SACOSS welcomes new data showing SA public housing improvement
New data showing encouraging trends in public housing figures has been welcomed by state’s peak body for the community services and non-government health sectors, the South Australian Council of Social Service.
According to the Report on Government Services 2026, in South Australia across 2024-25:
- the number of public housing dwellings rose by 149 to 31,611;
- the total number of all social housing dwellings rose by 417; and
- the number of applicants on the public housing wait list dropped by 356 to 13,687.
SACOSS notes that the total number of tenantable public housing dwellings dropped in 2024-25, due mainly to a significant increase in dwellings undergoing major redevelopment (787, up from 83 in 2023-24).
In the homelessness space, there was also some encouraging RoGS data, albeit interspersed with more challenging figures:
- The total number of clients was 17,587, a decrease from 18,717 in 2023-24. Total client days also decreased; and
- 25.6% of clients with need for accommodation were not provided with that service, down from 27.7% in previous year. This is below the national average of 32%, but it is still worrying that a quarter of all clients in SA needing accommodation can’t be helped.
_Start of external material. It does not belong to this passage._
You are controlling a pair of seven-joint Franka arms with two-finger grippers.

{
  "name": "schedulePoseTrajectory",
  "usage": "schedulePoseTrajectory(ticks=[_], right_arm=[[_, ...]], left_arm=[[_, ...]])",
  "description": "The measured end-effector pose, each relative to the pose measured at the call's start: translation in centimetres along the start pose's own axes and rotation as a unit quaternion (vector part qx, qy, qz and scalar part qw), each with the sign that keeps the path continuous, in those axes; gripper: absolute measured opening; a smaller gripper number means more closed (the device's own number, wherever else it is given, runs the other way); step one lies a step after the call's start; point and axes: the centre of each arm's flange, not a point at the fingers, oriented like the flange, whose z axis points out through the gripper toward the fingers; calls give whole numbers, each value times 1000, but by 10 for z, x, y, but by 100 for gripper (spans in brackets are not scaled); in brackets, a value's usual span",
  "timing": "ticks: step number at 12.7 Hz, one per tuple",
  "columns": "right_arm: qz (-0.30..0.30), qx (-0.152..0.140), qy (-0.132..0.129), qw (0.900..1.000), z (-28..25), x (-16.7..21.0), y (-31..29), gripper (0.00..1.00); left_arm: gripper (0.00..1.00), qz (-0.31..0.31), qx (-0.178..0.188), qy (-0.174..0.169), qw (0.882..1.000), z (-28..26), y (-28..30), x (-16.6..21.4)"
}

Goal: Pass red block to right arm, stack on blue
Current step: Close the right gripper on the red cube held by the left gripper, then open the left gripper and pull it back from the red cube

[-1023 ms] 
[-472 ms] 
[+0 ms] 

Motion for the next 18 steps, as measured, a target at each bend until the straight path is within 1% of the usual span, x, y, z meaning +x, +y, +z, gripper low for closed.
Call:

However, the data shows that state government recurrent real expenditure on homelessness services dropped $4.3m to $91.5m in 2024-25 (down $4.3m). This is about $15m lower than the pandemic high in 2021-22, and below what is needed to sustain homelessness services.
Quotes attributable to Dr Catherine Earl, SACOSS CEO
Housing has a long lead time, but today’s data shows evidence of the turnaround in public housing promised by Labor in the lead up to the last election. This is very welcome.
What we now need is a promise to sustain the current public housing build through the next term of parliament. The government’s current roadmap shows a drop-off from 2027 which we can’t afford if we want to ensure that everyone has a right to a home.
The decrease in the number of people on the public housing wait list is also encouraging, but even the reduced figure means there are still many thousands of people in need of public housing that needs to be built.
We are also particularly concerned about the level of funding of homelessness services going down. We know the government is undertaking a review into homelessness services, but more funding is needed. And with the imminent demise of Shelter SA and the ongoing lack of a peak homelessness services body, we need investment in the sector as a whole as well as the immediate services to help our homelessness sector meet demand.